Stolen 18th-century crown returned to Ethiopia after ‘discovery’ in Europe

Ethiopia’s Prime Minister, Abiy Ahmed, right, with gloved hands as he officially hands over a crown to the country’s tourism minister, Hirut Kassaw, Thursday (Feb. 20). (Photo: Twitter @AbiyAhmedAli)

Over 20 years after its discovery in the Netherlands, a rare, stolen crown from the 18th century was returned to Ethiopia on Thursday, February 20.

The crown, a ceremonial heirloom belonging to the Ethiopian Orthodox Church, is among several other items, including a cross, that went missing from their original home in Cheleqot in 1993. The crown was discovered in Rotterdam in October 2019.

The handover was facilitated by the Dutch Government, a move that Ethiopian Prime Minister Abiy Ahmed welcomed happily.

“Today #Ethiopia receives a precious crown stolen several years ago and taken to the #Netherlands. I am grateful to Sirak Asfaw and the Netherlands government for facilitating its return,” he tweeted.

The Dutch government, in a statement Thursday, said the crown was the property of the Holy Trinity Church in the village of Cheleqot.

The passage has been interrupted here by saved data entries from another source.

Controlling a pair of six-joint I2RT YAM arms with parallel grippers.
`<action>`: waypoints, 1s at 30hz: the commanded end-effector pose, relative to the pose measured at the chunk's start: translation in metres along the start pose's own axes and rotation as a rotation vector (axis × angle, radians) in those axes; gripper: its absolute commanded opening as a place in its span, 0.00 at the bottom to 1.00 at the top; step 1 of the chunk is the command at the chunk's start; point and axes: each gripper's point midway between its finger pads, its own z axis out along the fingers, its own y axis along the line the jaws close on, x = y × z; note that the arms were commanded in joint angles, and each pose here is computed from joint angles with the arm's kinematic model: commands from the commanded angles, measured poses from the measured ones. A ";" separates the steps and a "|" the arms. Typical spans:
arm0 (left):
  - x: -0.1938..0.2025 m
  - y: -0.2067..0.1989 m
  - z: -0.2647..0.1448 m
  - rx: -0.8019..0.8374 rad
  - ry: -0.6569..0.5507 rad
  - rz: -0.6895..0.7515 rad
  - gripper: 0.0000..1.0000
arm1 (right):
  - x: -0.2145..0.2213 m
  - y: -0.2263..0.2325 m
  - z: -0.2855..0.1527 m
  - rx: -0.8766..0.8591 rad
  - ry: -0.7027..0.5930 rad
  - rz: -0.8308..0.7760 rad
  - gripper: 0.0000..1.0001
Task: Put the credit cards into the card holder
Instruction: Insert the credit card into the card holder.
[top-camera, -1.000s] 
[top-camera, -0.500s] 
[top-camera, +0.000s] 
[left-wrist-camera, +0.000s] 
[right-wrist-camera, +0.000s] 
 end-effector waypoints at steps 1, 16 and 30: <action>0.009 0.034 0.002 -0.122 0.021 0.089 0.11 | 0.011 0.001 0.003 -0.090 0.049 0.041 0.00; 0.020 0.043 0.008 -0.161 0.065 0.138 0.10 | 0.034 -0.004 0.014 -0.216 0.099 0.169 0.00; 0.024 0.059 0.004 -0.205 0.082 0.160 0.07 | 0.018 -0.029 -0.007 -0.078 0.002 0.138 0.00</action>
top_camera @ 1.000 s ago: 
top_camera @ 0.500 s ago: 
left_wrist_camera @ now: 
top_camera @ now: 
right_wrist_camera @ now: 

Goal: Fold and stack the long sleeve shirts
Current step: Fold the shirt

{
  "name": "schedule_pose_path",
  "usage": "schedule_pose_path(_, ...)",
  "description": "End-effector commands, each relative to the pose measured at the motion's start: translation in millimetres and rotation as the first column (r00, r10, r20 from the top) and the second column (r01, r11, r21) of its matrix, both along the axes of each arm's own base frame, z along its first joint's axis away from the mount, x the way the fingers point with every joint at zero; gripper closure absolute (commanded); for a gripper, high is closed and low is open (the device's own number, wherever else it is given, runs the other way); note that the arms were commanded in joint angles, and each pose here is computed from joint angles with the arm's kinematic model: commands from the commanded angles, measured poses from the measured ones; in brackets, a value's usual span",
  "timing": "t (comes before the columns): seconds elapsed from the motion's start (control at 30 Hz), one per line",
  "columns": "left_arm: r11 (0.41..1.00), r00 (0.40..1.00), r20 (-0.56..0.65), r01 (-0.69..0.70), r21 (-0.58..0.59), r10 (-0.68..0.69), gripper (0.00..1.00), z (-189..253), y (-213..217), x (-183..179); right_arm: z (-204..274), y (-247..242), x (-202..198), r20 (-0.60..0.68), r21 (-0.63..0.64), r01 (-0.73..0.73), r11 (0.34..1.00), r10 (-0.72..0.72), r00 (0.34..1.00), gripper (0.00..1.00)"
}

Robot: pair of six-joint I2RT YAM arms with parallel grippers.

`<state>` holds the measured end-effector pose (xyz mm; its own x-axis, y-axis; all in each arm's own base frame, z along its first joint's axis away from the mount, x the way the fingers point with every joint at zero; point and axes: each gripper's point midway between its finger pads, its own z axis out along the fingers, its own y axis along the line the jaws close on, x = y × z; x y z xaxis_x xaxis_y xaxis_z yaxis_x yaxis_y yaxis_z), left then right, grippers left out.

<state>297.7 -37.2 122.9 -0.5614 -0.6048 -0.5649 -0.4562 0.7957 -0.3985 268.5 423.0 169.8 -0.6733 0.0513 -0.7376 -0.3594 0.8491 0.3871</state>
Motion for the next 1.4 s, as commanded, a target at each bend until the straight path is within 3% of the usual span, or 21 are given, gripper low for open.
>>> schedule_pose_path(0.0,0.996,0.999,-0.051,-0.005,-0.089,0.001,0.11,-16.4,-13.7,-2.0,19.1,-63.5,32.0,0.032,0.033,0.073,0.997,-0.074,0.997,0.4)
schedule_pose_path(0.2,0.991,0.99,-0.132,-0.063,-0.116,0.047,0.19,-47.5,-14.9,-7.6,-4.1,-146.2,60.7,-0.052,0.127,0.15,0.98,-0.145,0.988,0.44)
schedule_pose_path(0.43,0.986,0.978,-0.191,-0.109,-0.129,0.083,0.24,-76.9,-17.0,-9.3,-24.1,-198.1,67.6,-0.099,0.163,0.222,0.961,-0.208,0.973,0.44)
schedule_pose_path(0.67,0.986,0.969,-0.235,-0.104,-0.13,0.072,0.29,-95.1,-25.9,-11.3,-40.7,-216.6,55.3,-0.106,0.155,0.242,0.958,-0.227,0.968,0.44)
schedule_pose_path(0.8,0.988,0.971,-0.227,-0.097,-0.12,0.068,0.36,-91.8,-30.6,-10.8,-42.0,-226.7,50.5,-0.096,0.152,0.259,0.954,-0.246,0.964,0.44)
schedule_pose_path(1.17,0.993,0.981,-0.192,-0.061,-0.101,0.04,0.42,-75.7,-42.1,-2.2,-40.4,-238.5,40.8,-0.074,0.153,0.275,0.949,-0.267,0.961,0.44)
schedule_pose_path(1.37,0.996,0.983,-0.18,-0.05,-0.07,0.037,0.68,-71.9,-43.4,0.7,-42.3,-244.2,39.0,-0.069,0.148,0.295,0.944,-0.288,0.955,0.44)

For years the crown was in the hands of Sirak Asfaw, a Dutch national of Ethiopian origin, the statement added.

The 18th Century Ethiopian crown has been returned home after being hidden in a Dutch flat for the past 21-years. (Photo: Twitter @AbiyAhmedAli)

On the part of both governments, it is not clear how the crown left Ethiopia or ended up in the Netherlands.

According to Hirut Kassaw, Minister of Culture and Tourism, the crown will be on display at Ethiopia’s national museum in Addis Ababa for a few days, before being returned to its original home in the church in Cheleqot.